ALBURO ALBURO AND ASSOCIATES LAW OFFICES ALBURO ALBURO AND ASSOCIATES LAW OFFICES

contact

MON-SAT 8:30AM-5:30PM

What is the holdover principle?

Photo from Unsplash | Ave Calvar

The following post does not create a lawyer-client relationship between Alburo Alburo and Associates Law Offices (or any of its lawyers) and the reader. It is still best for you to engage the services of a lawyer or you may directly contact and consult Alburo Alburo and Associates Law Offices to address your specific legal concerns, if there is any.

Also, the matters contained in the following were written in accordance with the law, rules, and jurisprudence prevailing at the time of writing and posting, and do not include any future developments on the subject matter under discussion.


AT A GLANCE:

Under Section 22 of the Revised Corporation Code, a director or trustee may hold office until the successor is elected and qualified.  The principle is applicable provided that the failure to elect the new set of directors/trustees was due to valid and justifiable reasons. (Revised Corporation Code, SEC-OGC Opinion No. 19-12)


The law says – 

Section 22. The Board of Directors or Trustees of a Corporation; Qualification and Term. – Unless otherwise provided in this Code, the board of directors or trustees shall exercise the corporate powers, condict all business, and control all properties of the corporation.

Directors shall be elected for a term of one (1) Year from among the holders of stocks registered in the corporation’s book while trustees shall be elected for a term not exceeding three (3) years from among the members of the corporation. Each director and trustee shall hold office until the successor is elected and qualified.
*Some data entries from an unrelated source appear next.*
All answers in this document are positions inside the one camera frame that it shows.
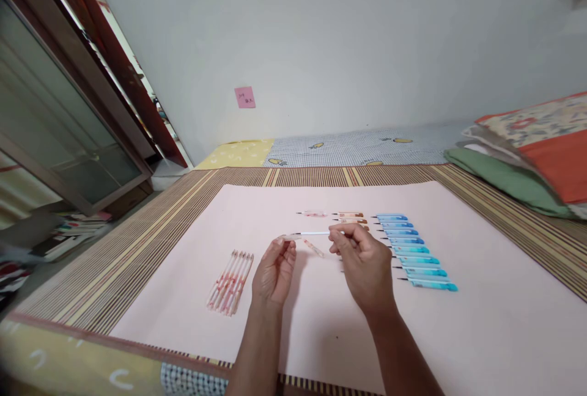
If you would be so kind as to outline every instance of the orange pillow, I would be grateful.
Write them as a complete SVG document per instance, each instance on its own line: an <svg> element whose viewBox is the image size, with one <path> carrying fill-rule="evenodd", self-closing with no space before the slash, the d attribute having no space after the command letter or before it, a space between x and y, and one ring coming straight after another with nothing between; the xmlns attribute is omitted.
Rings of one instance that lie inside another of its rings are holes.
<svg viewBox="0 0 587 396"><path fill-rule="evenodd" d="M517 149L563 202L587 203L587 92L476 123Z"/></svg>

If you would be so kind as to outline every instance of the stack of books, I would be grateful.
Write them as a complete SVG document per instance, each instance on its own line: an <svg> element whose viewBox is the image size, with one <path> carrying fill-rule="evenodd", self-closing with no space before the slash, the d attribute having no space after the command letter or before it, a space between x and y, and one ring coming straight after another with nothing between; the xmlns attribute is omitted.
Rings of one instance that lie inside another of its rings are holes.
<svg viewBox="0 0 587 396"><path fill-rule="evenodd" d="M53 235L49 239L31 251L31 255L42 257L46 262L54 262L65 256L84 240L93 237L112 218L103 211L90 217L79 211L66 211L57 215L63 218L63 223L51 232Z"/></svg>

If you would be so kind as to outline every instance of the left hand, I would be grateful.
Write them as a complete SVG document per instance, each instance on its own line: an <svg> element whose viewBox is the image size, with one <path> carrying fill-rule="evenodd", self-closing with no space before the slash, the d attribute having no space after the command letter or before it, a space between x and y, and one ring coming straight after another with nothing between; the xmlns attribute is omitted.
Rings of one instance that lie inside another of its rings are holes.
<svg viewBox="0 0 587 396"><path fill-rule="evenodd" d="M295 265L295 242L273 240L261 258L253 278L253 303L283 308Z"/></svg>

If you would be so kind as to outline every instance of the glass cabinet door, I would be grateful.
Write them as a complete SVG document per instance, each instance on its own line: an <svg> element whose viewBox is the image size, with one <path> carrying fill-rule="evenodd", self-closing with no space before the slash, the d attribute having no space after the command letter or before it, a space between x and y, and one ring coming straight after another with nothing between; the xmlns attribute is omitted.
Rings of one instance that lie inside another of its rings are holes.
<svg viewBox="0 0 587 396"><path fill-rule="evenodd" d="M0 132L59 180L63 189L52 188L66 200L63 192L81 196L87 205L80 209L146 178L5 0L0 0Z"/></svg>

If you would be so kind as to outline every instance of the bamboo mat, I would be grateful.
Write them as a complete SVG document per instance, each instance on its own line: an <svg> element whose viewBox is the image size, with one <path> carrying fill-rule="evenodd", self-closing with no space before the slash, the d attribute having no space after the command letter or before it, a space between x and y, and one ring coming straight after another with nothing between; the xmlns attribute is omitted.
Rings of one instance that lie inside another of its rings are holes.
<svg viewBox="0 0 587 396"><path fill-rule="evenodd" d="M10 317L45 328L70 328L98 338L107 336L169 251L224 184L366 186L434 180L587 301L587 224L535 213L452 164L272 169L228 167L194 170L184 175L35 291ZM180 352L163 353L168 355L166 359L176 356L206 364L211 361ZM212 362L224 368L232 365ZM281 376L280 380L299 389L323 389L331 394L345 390L336 386L325 389L325 384L291 376Z"/></svg>
A director who ceases to own at least one (1) share of stock or a trustee who ceases to be a member of the corporation shall cease to be such.

 

Source: Revised Corporation Code

 

The principle is applicable provided that the failure to elect the new set of directors/trustees was due to valid and justifiable reasons. In relation thereto, hold-over is not indefinite and that the corporation must still hold its election for directors and officers. In case the non-holding of annual meeting for the election for the Board of Directors and Officers is without justifiable cause, the Commission may compel the officers of any registered corporation or association to call the meetings of stockholders or members thereof under its supervision. Any stockholder or member may petition the Commission to order the calling of a meeting by giving proper notice required by the Code or by the by-laws. (SEC-OGC Opinion No. 19-12)

 

Jurisprudence says – 

Term is distinguished from tenure in that an officer’s “tenure” represents the term during which the incumbent actually holds office. The tenure may be shorter (or, in case of holdover, longer) than the term for reasons within or beyond the power of the incumbent.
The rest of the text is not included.